All of the data below needs to be set down again, exactly as shown.

═════ RECORDS ═════

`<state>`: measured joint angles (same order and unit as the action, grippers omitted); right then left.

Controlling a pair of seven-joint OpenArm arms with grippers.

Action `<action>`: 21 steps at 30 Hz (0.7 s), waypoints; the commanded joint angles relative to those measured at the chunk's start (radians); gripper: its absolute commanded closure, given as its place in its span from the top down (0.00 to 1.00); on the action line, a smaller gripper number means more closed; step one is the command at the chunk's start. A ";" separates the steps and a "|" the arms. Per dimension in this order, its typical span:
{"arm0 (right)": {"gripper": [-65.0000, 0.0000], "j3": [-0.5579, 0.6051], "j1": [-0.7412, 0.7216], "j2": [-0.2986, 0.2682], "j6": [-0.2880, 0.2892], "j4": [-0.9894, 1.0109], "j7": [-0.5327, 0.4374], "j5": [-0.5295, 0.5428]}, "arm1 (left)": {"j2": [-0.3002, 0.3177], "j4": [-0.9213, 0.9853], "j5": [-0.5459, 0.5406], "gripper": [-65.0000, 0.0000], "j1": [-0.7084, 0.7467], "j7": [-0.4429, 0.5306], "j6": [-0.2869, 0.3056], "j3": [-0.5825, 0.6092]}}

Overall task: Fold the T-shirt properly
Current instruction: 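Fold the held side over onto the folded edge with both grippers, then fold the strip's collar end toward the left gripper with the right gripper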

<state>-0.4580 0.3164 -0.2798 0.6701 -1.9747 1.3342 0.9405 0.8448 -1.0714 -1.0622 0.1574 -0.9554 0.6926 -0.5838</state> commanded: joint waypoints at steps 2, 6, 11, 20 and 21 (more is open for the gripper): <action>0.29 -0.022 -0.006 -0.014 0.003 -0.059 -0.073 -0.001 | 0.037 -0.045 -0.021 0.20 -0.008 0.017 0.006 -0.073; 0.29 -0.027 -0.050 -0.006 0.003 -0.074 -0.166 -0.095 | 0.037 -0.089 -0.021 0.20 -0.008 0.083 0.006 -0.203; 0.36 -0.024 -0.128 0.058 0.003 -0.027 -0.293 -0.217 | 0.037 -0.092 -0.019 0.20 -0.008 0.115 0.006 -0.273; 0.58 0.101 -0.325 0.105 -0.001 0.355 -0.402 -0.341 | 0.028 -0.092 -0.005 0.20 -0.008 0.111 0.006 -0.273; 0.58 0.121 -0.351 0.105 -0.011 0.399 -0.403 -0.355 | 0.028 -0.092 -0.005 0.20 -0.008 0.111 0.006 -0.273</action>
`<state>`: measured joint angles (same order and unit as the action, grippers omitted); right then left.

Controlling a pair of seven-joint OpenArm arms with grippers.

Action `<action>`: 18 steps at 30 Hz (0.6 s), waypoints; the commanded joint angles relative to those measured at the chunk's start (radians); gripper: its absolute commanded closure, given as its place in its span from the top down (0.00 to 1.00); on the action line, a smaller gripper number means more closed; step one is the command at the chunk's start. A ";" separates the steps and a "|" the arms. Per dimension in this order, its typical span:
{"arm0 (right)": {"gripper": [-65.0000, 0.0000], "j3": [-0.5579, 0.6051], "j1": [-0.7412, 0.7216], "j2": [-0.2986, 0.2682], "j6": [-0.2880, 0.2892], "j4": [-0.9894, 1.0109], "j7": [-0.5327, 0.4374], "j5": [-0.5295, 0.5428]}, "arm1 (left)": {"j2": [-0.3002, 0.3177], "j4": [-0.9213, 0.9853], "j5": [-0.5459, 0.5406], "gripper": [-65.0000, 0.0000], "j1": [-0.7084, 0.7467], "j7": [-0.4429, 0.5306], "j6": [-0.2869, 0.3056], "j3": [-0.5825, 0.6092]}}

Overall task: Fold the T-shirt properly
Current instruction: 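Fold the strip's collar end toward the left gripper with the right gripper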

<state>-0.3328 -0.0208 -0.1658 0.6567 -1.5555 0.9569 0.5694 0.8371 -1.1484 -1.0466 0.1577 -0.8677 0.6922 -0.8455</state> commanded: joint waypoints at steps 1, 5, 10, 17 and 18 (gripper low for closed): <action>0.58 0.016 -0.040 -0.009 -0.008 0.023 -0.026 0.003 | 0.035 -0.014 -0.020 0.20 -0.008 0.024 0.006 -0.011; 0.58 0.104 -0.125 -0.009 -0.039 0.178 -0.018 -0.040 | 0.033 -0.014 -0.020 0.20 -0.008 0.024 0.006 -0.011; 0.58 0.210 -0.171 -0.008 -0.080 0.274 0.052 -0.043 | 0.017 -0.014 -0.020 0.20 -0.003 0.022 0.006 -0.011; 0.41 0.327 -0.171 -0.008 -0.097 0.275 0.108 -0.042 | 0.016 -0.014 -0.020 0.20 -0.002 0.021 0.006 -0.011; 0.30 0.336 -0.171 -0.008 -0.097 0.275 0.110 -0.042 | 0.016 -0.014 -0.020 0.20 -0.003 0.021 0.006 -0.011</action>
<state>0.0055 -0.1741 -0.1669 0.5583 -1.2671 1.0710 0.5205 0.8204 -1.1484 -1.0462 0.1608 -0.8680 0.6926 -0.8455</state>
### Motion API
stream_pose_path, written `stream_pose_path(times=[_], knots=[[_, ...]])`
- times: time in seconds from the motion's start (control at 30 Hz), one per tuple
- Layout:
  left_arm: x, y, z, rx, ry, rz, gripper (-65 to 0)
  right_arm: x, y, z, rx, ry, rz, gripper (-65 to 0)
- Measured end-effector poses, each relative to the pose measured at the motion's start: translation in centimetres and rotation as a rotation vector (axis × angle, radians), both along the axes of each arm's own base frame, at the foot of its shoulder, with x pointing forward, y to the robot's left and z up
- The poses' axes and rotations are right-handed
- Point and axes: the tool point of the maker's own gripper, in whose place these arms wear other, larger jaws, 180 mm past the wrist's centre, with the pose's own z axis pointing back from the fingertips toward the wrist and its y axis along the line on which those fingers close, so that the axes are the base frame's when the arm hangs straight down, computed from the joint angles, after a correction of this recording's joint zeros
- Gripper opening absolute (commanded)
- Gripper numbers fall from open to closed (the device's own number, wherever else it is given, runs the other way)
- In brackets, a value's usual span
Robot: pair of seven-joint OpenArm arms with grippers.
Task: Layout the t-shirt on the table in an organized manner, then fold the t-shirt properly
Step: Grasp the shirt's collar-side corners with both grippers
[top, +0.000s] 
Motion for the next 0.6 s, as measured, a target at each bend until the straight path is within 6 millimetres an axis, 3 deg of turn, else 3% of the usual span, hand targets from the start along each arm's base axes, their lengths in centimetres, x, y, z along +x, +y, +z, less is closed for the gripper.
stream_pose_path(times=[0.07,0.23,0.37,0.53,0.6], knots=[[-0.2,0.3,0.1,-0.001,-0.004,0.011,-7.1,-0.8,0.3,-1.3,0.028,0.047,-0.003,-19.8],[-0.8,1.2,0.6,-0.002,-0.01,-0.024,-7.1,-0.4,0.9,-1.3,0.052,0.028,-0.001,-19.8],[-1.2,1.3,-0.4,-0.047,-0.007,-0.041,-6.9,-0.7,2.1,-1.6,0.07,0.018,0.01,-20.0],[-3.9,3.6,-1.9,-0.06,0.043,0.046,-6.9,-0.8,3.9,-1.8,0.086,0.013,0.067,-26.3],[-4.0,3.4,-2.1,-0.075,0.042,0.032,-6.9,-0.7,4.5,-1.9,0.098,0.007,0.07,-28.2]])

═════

* [SOLUTION TO THIS EXERCISE]:
`<state>`: measured joint angles (same order and unit as the action, grippers omitted); right then left.

Controlling a pair of seven-joint OpenArm arms with grippers.

Action `<action>`: 21 steps at 30 Hz (0.7 s), waypoints; the commanded joint angles relative to those measured at the chunk's start (radians); gripper: its absolute commanded closure, given as its place in its span from the top down (0.00 to 1.00); on the action line, a smaller gripper number means more closed; step one is the command at the chunk's start. A ";" separates the steps and a "|" the arms. Per dimension in this order, its typical span:
{"arm0 (right)": {"gripper": [-65.0000, 0.0000], "j3": [-0.5579, 0.6051], "j1": [-0.7412, 0.7216], "j2": [-0.2986, 0.2682], "j6": [-0.2880, 0.2892], "j4": [-0.9894, 1.0109], "j7": [-0.5327, 0.4374], "j5": [-0.5295, 0.5428]}, "arm1 (left)": {"j2": [-0.3002, 0.3177], "j4": [-0.9213, 0.9853], "j5": [-0.5459, 0.5406], "gripper": [-65.0000, 0.0000], "j1": [-0.7084, 0.7467], "j7": [-0.4429, 0.5306], "j6": [-0.2869, 0.3056], "j3": [-0.5825, 0.6092]}}

Overall task: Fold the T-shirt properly
Current instruction: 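Fold the held side over onto the folded edge with both grippers, then fold the strip's collar end toward the left gripper with the right gripper
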
<state>-0.4580 0.3164 -0.2798 0.6701 -1.9747 1.3342 0.9405 0.8448 -1.0714 -1.0622 0.1574 -0.9554 0.6926 -0.5838</state> commanded: joint waypoints at steps 2, 6, 11, 20 and 21 (more is open for the gripper): <action>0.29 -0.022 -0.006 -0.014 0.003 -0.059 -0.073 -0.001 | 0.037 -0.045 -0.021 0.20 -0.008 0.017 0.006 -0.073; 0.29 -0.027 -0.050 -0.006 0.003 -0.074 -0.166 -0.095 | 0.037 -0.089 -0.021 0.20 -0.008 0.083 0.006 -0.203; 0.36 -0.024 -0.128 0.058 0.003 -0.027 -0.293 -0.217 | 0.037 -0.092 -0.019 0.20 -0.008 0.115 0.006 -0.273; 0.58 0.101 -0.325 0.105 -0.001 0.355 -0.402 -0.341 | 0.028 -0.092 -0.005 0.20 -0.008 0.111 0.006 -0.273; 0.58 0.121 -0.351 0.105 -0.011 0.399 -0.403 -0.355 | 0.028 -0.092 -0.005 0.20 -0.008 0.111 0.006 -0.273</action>
`<state>`: measured joint angles (same order and unit as the action, grippers omitted); right then left.

Controlling a pair of seven-joint OpenArm arms with grippers.

Action `<action>`: 18 steps at 30 Hz (0.6 s), waypoints; the commanded joint angles relative to those measured at the chunk's start (radians); gripper: its absolute commanded closure, given as its place in its span from the top down (0.00 to 1.00); on the action line, a smaller gripper number means more closed; step one is the command at the chunk's start. A ";" separates the steps and a "|" the arms. Per dimension in this order, its typical span:
{"arm0 (right)": {"gripper": [-65.0000, 0.0000], "j3": [-0.5579, 0.6051], "j1": [-0.7412, 0.7216], "j2": [-0.2986, 0.2682], "j6": [-0.2880, 0.2892], "j4": [-0.9894, 1.0109], "j7": [-0.5327, 0.4374], "j5": [-0.5295, 0.5428]}, "arm1 (left)": {"j2": [-0.3002, 0.3177], "j4": [-0.9213, 0.9853], "j5": [-0.5459, 0.5406], "gripper": [-65.0000, 0.0000], "j1": [-0.7084, 0.7467], "j7": [-0.4429, 0.5306], "j6": [-0.2869, 0.3056], "j3": [-0.5825, 0.6092]}}

Overall task: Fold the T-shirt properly
Current instruction: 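Fold the strip's collar end toward the left gripper with the right gripper
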
<state>-0.3328 -0.0208 -0.1658 0.6567 -1.5555 0.9569 0.5694 0.8371 -1.1484 -1.0466 0.1577 -0.8677 0.6922 -0.8455</state> commanded: joint waypoints at steps 1, 5, 10, 17 and 18 (gripper low for closed): <action>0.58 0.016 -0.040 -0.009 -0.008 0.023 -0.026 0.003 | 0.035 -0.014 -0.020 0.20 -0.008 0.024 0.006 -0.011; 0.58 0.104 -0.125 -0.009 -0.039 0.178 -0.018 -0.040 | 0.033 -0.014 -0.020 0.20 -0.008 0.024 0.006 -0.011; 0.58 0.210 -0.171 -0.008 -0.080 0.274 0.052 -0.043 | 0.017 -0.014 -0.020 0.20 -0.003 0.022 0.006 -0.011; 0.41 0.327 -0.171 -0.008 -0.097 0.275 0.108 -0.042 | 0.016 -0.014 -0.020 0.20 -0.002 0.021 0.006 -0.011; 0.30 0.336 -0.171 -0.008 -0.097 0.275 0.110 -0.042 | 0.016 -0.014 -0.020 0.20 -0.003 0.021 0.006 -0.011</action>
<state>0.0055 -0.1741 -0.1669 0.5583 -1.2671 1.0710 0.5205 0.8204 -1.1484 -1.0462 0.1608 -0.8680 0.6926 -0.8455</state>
### Motion API
stream_pose_path, written `stream_pose_path(times=[_], knots=[[_, ...]])`
- times: time in seconds from the motion's start (control at 30 Hz), one per tuple
- Layout:
  left_arm: x, y, z, rx, ry, rz, gripper (-65 to 0)
  right_arm: x, y, z, rx, ry, rz, gripper (-65 to 0)
- Measured end-effector poses, each relative to the pose measured at the motion's start: translation in centimetres and rotation as a rotation vector (axis × angle, radians), both along the axes of each arm's own base frame, at the foot of its shoulder, with x pointing forward, y to the robot's left and z up
- The poses' axes and rotations are right-handed
- Point and axes: the tool point of the maker's own gripper, in whose place these arms wear other, larger jaws, 180 mm past the wrist's centre, with the pose's own z axis pointing back from the fingertips toward the wrist and its y axis along the line on which those fingers close, so that the axes are the base frame's when the arm hangs straight down, computed from the joint angles, after a correction of this recording's joint zeros
- Gripper opening absolute (commanded)
- Gripper numbers fall from open to closed (the device's own number, wherever else it is given, runs the other way)
- In brackets, a value's usual span
Robot: pair of seven-joint OpenArm arms with grippers.
Task: Layout the t-shirt on the table in an organized manner, then fold the t-shirt properly
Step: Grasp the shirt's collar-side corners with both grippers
[top, +0.000s] 
Motion for the next 0.6 s, as measured, a target at each bend until the straight path is within 6 millimetres an axis, 3 deg of turn, else 3% of the usual span, hand targets from the start along each arm's base axes, their lengths in centimetres, x, y, z along +x, +y, +z, less is closed for the gripper.
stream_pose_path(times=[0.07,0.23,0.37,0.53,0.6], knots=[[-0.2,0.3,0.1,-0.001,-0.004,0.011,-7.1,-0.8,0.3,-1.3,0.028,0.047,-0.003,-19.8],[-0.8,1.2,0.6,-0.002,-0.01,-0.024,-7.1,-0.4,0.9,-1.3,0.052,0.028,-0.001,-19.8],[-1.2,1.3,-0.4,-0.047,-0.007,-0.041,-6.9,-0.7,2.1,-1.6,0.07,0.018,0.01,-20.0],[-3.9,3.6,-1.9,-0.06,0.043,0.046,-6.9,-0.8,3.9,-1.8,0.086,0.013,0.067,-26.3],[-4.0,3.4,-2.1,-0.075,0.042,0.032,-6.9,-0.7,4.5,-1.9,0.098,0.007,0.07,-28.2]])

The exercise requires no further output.